Monday. Oh Monday. I don’t know about you, but usually all I want to do on Monday morning is have a nice hot coffee, get dressed, set the to-do lists in my head before heading into a new work week. Well, Monday 4th August was a little bit different.
Now in an age where the assasination attempt of a former President gets lost in the news cycle within a week, Monday 4th August will be forgotten just as quick but perhaps the ramifications of what happened will be felt longer.
The volatility in the stock market this week, starting in Tokyo, has been nothing short of a financial earthquake. The fallout from the Nikkei’s worst drop since 1987 (also a Monday) hit US shores soon after, pushing the S&P500 down 4% and the Nasdaq down 5% in pre-market trading. The fears of a meltdown sent the VIX to 65, the third highest print it’s history.
So what caused this and what does it mean going forward?
The Catalysts
Economic Data and Recession Fears:
The U.S. market has been on a knife-edge, with mixed economic signals causing widespread panic. The latest jobs report surprised many, with only 114,000 jobs added in July, pushing the unemployment rate up to 4.3%. These metrics have stoked fears of an impending recession.
Geopolitics
If the economic data wasn't enough to rattle the markets, tensions in the Middle East have added fuel to the fire. Iran is banging the war drums, and with the on-going conflict there which continues to develop and escalate, in conjunction with the simmering U.S.-China relations, we have a delicious, albeit poisonous, cocktail of uncertainty. Throw in the upcoming U.S. elections, and the Biden - Harris switcheroo, and you've got a recipe for market mayhem​.
Interest Rate Hikes:
The Bank of Japan (BoJ) threw a major wrench into the works with its unexpected interest rate hike at the end of July. This move was the straw that broke the camel's back, triggering a dramatic sell-off in Japan's Nikkei 225, which plummeted by 13% at one point and closed 12.4% lower. The hike unwound yen-related trades, sending shockwaves through global markets and erasing all the Nikkei's gains for the year​.
Carry Trade Unwind:
We’ll go into more detail on this below but basically, for years, investors have been profiting from the yen carry trade, borrowing in low-yielding yen to invest in higher-yielding assets.
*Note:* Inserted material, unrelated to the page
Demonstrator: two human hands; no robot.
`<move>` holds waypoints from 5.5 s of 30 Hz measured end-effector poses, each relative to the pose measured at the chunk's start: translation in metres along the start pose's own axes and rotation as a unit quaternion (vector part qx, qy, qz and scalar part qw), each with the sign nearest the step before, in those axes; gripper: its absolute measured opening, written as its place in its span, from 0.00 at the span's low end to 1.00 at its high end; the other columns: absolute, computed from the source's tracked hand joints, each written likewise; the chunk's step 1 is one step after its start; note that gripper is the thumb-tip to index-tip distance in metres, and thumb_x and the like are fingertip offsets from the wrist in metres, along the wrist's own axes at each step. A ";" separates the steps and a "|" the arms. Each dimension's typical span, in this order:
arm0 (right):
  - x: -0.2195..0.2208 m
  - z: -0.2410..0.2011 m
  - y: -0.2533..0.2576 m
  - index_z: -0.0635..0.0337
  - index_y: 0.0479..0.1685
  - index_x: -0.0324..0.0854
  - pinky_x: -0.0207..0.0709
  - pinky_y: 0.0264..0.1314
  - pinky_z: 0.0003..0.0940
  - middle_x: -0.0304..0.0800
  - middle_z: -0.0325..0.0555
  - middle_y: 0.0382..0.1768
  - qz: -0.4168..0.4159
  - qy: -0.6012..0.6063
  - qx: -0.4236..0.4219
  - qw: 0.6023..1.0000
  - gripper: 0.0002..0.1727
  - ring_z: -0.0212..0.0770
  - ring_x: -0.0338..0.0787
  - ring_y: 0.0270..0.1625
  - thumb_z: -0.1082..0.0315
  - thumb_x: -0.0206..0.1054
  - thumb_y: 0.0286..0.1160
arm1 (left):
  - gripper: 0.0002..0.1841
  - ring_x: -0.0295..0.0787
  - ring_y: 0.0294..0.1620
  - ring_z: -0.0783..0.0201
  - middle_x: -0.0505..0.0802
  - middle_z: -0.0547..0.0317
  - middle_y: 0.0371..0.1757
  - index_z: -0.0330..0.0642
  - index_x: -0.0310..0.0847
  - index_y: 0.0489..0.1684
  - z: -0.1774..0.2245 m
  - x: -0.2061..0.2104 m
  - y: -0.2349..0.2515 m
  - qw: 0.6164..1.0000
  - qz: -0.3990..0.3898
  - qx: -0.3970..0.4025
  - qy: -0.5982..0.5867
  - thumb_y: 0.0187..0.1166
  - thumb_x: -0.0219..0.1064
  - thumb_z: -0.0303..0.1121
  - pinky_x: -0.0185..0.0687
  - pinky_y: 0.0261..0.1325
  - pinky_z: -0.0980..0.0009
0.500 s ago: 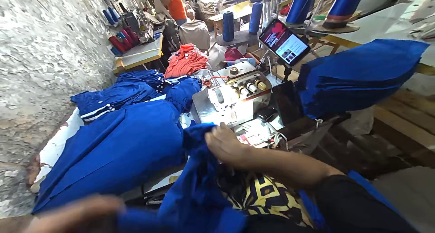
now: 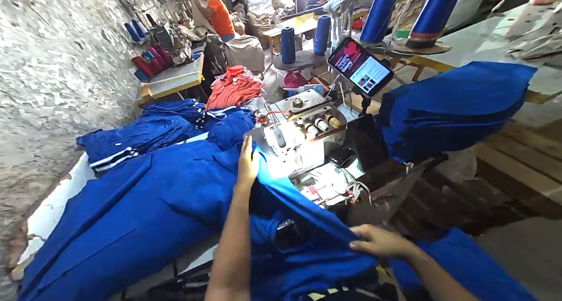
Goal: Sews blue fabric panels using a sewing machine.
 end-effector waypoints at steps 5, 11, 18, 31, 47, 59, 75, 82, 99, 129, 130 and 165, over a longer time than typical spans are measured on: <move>0.001 0.046 -0.014 0.72 0.55 0.86 0.74 0.61 0.68 0.90 0.70 0.48 -0.077 -0.210 0.259 0.940 0.19 0.67 0.89 0.54 0.60 0.67 0.84 | 0.26 0.53 0.94 0.41 0.71 0.45 0.89 0.40 0.71 0.84 0.040 0.024 -0.043 0.973 -0.142 -0.071 0.169 0.87 0.56 0.33 0.31 0.89 0.30; -0.064 -0.084 0.030 0.67 0.48 0.90 0.81 0.56 0.65 0.94 0.62 0.42 0.236 -0.242 -0.011 0.941 0.15 0.63 0.93 0.48 0.63 0.67 0.81 | 0.22 0.61 0.90 0.39 0.73 0.42 0.86 0.38 0.78 0.77 0.021 0.020 0.016 0.962 -0.104 -0.102 0.231 0.84 0.61 0.30 0.41 0.85 0.26; -0.108 -0.191 0.036 0.67 0.45 0.93 0.78 0.24 0.39 0.91 0.50 0.21 0.575 -0.373 -0.365 0.630 0.11 0.45 0.87 0.20 0.73 0.66 0.73 | 0.05 0.80 0.23 0.66 0.86 0.48 0.23 0.24 0.86 0.30 0.120 0.004 -0.052 0.969 0.200 0.140 -0.015 0.62 0.68 0.20 0.78 0.30 0.73; -0.100 -0.215 0.068 0.69 0.29 0.91 0.71 0.17 0.38 0.81 0.48 0.10 0.598 -0.454 -0.339 0.566 0.11 0.45 0.82 0.13 0.69 0.69 0.70 | 0.14 0.83 0.25 0.59 0.89 0.46 0.24 0.22 0.89 0.42 0.112 0.047 -0.027 0.986 0.096 0.122 -0.054 0.63 0.64 0.24 0.79 0.35 0.62; -0.112 -0.229 0.056 0.66 0.22 0.87 0.79 0.23 0.52 0.84 0.55 0.15 0.573 -0.380 -0.085 0.722 0.28 0.58 0.91 0.23 0.55 0.57 0.88 | 0.18 0.86 0.33 0.58 0.91 0.42 0.32 0.20 0.86 0.53 0.104 0.055 -0.027 0.991 0.057 0.089 -0.078 0.68 0.64 0.25 0.80 0.43 0.60; -0.278 -0.127 -0.059 0.80 0.55 0.84 0.71 0.73 0.66 0.84 0.75 0.62 0.515 -0.377 0.129 0.759 0.13 0.74 0.78 0.72 0.82 0.60 0.79 | 0.18 0.63 0.11 0.73 0.74 0.56 0.11 0.19 0.88 0.49 0.117 0.007 -0.093 0.948 0.195 0.247 -0.052 0.63 0.62 0.22 0.62 0.19 0.80; -0.330 -0.135 -0.065 0.71 0.31 0.90 0.73 0.57 0.75 0.90 0.71 0.40 0.418 -0.405 0.143 0.801 0.07 0.74 0.87 0.52 0.74 0.81 0.65 | 0.10 0.75 0.18 0.80 0.81 0.57 0.16 0.24 0.87 0.42 0.128 -0.031 -0.131 0.934 0.189 0.263 -0.148 0.73 0.61 0.21 0.74 0.28 0.87; -0.377 -0.111 -0.089 0.76 0.42 0.85 0.79 0.50 0.58 0.87 0.65 0.39 0.481 -0.196 0.069 0.852 0.13 0.55 0.85 0.41 0.70 0.75 0.75 | 0.08 0.77 0.20 0.74 0.87 0.52 0.23 0.28 0.88 0.41 0.197 0.004 -0.137 0.907 0.029 0.335 -0.255 0.73 0.62 0.21 0.77 0.30 0.83; 0.106 -0.167 -0.028 0.57 0.49 0.85 0.59 0.90 0.45 0.95 0.48 0.56 0.227 -0.349 -0.581 0.699 0.10 0.43 0.84 0.76 0.72 0.57 0.89 | 0.08 0.91 0.41 0.74 0.93 0.61 0.38 0.34 0.79 0.53 0.127 0.025 -0.099 0.840 -0.176 -0.280 -0.430 0.81 0.63 0.24 0.88 0.50 0.72; -0.029 -0.111 0.093 0.69 0.26 0.87 0.77 0.38 0.16 0.89 0.46 0.31 0.404 0.032 -0.228 0.885 0.08 0.22 0.82 0.32 0.70 0.72 0.65 | 0.11 0.90 0.49 0.63 0.94 0.50 0.44 0.34 0.93 0.42 0.048 -0.003 -0.038 0.994 -0.087 -0.054 -0.045 0.69 0.79 0.31 0.82 0.60 0.62; -0.029 -0.111 0.093 0.68 0.25 0.87 0.76 0.37 0.16 0.88 0.45 0.31 0.406 0.035 -0.232 0.883 0.08 0.22 0.82 0.31 0.70 0.72 0.65 | 0.11 0.90 0.51 0.60 0.94 0.49 0.45 0.33 0.92 0.43 0.048 -0.002 -0.037 0.994 -0.087 -0.055 -0.034 0.69 0.79 0.30 0.82 0.61 0.59; -0.004 -0.072 0.066 0.63 0.66 0.65 0.88 0.24 0.32 0.91 0.43 0.26 0.202 0.262 -0.008 0.944 0.21 0.37 0.92 0.21 0.78 0.65 0.77 | 0.09 0.90 0.34 0.51 0.92 0.46 0.33 0.32 0.88 0.41 -0.013 -0.179 -0.196 0.963 -0.232 -0.096 0.102 0.67 0.72 0.25 0.85 0.41 0.46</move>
Point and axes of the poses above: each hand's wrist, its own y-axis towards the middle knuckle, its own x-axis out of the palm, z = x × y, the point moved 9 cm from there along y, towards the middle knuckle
The BoJ's rate hike upended this strategy, leading to a surge in the yen's value against the U.S. dollar, which had hit a nearly 40-year high before the intervention. This sudden shift forced investors to unwind their positions, adding to the market turmoil​.
The Carry Trade
I’ve been following a fellow called Michael Gayed on X for over a year now. He is the first person I saw mention the reverse carry trade, around the same time I followed. Here he is back in October 2023 detailing how Japan will kick off the crises. You see, Gayed can be very annoying but the truth is that Gayed is like most bears in a bull market, Gayed is/was early. Gayed was early, like Michael Burry was before him, but, just like Burry, he is being proven right. If his thesis is to be proven right ultimately, you might want to check him out to see where we’re going.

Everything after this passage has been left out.